→ PROBLEM DETAILS
Would you set down every entry shown below, precisely as written?

→ EXERCISE DATA
━━━━━━
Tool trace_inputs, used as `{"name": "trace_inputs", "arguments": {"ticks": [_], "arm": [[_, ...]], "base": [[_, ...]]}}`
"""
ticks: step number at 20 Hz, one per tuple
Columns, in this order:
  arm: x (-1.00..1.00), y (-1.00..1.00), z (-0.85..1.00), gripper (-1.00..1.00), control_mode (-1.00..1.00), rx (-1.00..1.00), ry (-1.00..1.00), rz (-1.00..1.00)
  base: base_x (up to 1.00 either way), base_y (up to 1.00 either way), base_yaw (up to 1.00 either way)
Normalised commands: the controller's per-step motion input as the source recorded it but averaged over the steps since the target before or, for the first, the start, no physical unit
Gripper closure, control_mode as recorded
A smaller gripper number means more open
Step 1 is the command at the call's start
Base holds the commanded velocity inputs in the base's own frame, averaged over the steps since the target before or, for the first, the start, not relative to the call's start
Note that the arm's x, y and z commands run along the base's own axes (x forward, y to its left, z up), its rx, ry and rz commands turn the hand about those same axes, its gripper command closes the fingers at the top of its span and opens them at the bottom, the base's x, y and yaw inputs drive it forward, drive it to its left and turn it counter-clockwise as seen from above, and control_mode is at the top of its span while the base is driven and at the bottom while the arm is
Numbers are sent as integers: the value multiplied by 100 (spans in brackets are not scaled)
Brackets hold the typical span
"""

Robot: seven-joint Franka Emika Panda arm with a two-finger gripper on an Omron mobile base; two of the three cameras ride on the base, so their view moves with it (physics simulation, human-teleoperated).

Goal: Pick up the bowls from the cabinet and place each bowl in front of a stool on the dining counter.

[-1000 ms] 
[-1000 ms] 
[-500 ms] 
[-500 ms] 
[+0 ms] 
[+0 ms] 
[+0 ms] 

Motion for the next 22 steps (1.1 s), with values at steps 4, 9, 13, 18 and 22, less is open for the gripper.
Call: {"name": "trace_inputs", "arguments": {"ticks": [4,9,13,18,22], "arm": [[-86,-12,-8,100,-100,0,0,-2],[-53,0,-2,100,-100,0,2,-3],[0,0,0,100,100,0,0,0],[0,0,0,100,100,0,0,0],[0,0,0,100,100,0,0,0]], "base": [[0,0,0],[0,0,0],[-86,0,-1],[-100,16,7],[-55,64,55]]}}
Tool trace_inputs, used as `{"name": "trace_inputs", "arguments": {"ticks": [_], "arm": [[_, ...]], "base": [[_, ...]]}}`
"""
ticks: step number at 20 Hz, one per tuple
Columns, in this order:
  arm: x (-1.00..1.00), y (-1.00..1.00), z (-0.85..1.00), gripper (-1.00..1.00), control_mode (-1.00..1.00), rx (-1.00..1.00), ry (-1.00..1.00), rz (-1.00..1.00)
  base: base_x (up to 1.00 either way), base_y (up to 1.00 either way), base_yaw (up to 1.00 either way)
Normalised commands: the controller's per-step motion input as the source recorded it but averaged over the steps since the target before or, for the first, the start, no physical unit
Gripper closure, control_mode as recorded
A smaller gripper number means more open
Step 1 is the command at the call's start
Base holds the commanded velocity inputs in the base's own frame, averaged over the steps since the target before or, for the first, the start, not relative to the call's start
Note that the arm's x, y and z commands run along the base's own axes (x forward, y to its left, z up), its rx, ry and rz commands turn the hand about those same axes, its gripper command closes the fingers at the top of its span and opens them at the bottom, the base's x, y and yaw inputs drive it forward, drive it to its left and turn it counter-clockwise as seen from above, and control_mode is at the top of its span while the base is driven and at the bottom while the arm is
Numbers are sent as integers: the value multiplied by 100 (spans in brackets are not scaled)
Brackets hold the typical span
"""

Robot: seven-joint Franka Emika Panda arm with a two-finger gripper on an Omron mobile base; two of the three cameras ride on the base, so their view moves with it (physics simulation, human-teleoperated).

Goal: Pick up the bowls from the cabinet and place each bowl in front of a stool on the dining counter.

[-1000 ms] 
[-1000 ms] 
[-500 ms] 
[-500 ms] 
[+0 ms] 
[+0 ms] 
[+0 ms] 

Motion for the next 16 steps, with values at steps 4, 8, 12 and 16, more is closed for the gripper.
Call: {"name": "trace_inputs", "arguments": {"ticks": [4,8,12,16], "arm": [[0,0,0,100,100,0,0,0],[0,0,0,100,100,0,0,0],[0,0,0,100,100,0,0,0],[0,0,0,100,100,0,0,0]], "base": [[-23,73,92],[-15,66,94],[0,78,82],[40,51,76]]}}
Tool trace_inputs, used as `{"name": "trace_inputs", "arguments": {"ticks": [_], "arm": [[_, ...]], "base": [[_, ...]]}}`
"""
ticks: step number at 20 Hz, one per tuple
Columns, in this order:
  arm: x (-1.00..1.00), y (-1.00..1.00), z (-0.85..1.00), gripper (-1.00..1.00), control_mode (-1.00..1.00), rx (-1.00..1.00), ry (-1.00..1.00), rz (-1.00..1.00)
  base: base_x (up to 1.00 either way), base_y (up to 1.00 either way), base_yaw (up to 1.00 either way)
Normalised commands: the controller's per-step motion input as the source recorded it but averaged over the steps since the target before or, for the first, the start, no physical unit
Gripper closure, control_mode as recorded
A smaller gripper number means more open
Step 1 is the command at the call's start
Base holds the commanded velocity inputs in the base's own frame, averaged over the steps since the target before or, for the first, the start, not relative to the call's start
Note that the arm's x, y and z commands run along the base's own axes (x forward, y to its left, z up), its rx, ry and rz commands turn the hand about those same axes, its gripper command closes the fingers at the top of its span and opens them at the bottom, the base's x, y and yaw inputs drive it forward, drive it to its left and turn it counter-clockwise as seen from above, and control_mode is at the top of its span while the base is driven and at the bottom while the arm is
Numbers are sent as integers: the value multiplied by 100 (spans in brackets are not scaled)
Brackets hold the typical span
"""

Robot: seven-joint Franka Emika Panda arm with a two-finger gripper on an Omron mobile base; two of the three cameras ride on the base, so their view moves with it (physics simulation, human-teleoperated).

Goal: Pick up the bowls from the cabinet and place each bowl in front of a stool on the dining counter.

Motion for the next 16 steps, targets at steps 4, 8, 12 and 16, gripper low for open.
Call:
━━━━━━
→ SOLVED EXERCISE
Tool trace_inputs, used as `{"name": "trace_inputs", "arguments": {"ticks": [_], "arm": [[_, ...]], "base": [[_, ...]]}}`
"""
ticks: step number at 20 Hz, one per tuple
Columns, in this order:
  arm: x (-1.00..1.00), y (-1.00..1.00), z (-0.85..1.00), gripper (-1.00..1.00), control_mode (-1.00..1.00), rx (-1.00..1.00), ry (-1.00..1.00), rz (-1.00..1.00)
  base: base_x (up to 1.00 either way), base_y (up to 1.00 either way), base_yaw (up to 1.00 either way)
Normalised commands: the controller's per-step motion input as the source recorded it but averaged over the steps since the target before or, for the first, the start, no physical unit
Gripper closure, control_mode as recorded
A smaller gripper number means more open
Step 1 is the command at the call's start
Base holds the commanded velocity inputs in the base's own frame, averaged over the steps since the target before or, for the first, the start, not relative to the call's start
Note that the arm's x, y and z commands run along the base's own axes (x forward, y to its left, z up), its rx, ry and rz commands turn the hand about those same axes, its gripper command closes the fingers at the top of its span and opens them at the bottom, the base's x, y and yaw inputs drive it forward, drive it to its left and turn it counter-clockwise as seen from above, and control_mode is at the top of its span while the base is driven and at the bottom while the arm is
Numbers are sent as integers: the value multiplied by 100 (spans in brackets are not scaled)
Brackets hold the typical span
"""

Robot: seven-joint Franka Emika Panda arm with a two-finger gripper on an Omron mobile base; two of the three cameras ride on the base, so their view moves with it (physics simulation, human-teleoperated).

Goal: Pick up the bowls from the cabinet and place each bowl in front of a stool on the dining counter.

[-1000 ms] 
[-1000 ms] 
[-500 ms] 
[-500 ms] 
[+0 ms] 
[+0 ms] 
[+0 ms] 

Motion for the next 22 steps (1.1 s), with values at steps 4, 9, 13, 18 and 22, less is open for the gripper.
Call: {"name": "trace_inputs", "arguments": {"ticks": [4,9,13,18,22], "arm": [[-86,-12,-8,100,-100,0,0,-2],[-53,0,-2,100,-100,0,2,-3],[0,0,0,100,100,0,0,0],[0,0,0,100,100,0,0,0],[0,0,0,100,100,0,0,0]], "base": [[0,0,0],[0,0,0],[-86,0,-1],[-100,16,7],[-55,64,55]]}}
Tool trace_inputs, used as `{"name": "trace_inputs", "arguments": {"ticks": [_], "arm": [[_, ...]], "base": [[_, ...]]}}`
"""
ticks: step number at 20 Hz, one per tuple
Columns, in this order:
  arm: x (-1.00..1.00), y (-1.00..1.00), z (-0.85..1.00), gripper (-1.00..1.00), control_mode (-1.00..1.00), rx (-1.00..1.00), ry (-1.00..1.00), rz (-1.00..1.00)
  base: base_x (up to 1.00 either way), base_y (up to 1.00 either way), base_yaw (up to 1.00 either way)
Normalised commands: the controller's per-step motion input as the source recorded it but averaged over the steps since the target before or, for the first, the start, no physical unit
Gripper closure, control_mode as recorded
A smaller gripper number means more open
Step 1 is the command at the call's start
Base holds the commanded velocity inputs in the base's own frame, averaged over the steps since the target before or, for the first, the start, not relative to the call's start
Note that the arm's x, y and z commands run along the base's own axes (x forward, y to its left, z up), its rx, ry and rz commands turn the hand about those same axes, its gripper command closes the fingers at the top of its span and opens them at the bottom, the base's x, y and yaw inputs drive it forward, drive it to its left and turn it counter-clockwise as seen from above, and control_mode is at the top of its span while the base is driven and at the bottom while the arm is
Numbers are sent as integers: the value multiplied by 100 (spans in brackets are not scaled)
Brackets hold the typical span
"""

Robot: seven-joint Franka Emika Panda arm with a two-finger gripper on an Omron mobile base; two of the three cameras ride on the base, so their view moves with it (physics simulation, human-teleoperated).

Goal: Pick up the bowls from the cabinet and place each bowl in front of a stool on the dining counter.

[-1000 ms] 
[-1000 ms] 
[-500 ms] 
[-500 ms] 
[+0 ms] 
[+0 ms] 
[+0 ms] 

Motion for the next 16 steps, with values at steps 4, 8, 12 and 16, more is closed for the gripper.
Call: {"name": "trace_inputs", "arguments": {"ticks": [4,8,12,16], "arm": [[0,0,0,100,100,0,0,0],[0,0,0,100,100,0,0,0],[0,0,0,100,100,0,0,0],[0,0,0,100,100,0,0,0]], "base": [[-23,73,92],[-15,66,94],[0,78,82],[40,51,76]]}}
Tool trace_inputs, used as `{"name": "trace_inputs", "arguments": {"ticks": [_], "arm": [[_, ...]], "base": [[_, ...]]}}`
"""
ticks: step number at 20 Hz, one per tuple
Columns, in this order:
  arm: x (-1.00..1.00), y (-1.00..1.00), z (-0.85..1.00), gripper (-1.00..1.00), control_mode (-1.00..1.00), rx (-1.00..1.00), ry (-1.00..1.00), rz (-1.00..1.00)
  base: base_x (up to 1.00 either way), base_y (up to 1.00 either way), base_yaw (up to 1.00 either way)
Normalised commands: the controller's per-step motion input as the source recorded it but averaged over the steps since the target before or, for the first, the start, no physical unit
Gripper closure, control_mode as recorded
A smaller gripper number means more open
Step 1 is the command at the call's start
Base holds the commanded velocity inputs in the base's own frame, averaged over the steps since the target before or, for the first, the start, not relative to the call's start
Note that the arm's x, y and z commands run along the base's own axes (x forward, y to its left, z up), its rx, ry and rz commands turn the hand about those same axes, its gripper command closes the fingers at the top of its span and opens them at the bottom, the base's x, y and yaw inputs drive it forward, drive it to its left and turn it counter-clockwise as seen from above, and control_mode is at the top of its span while the base is driven and at the bottom while the arm is
Numbers are sent as integers: the value multiplied by 100 (spans in brackets are not scaled)
Brackets hold the typical span
"""

Robot: seven-joint Franka Emika Panda arm with a two-finger gripper on an Omron mobile base; two of the three cameras ride on the base, so their view moves with it (physics simulation, human-teleoperated).

Goal: Pick up the bowls from the cabinet and place each bowl in front of a stool on the dining counter.

Motion for the next 16 steps, targets at steps 4, 8, 12 and 16, gripper low for open.
Call:

This exercise requires nothing more.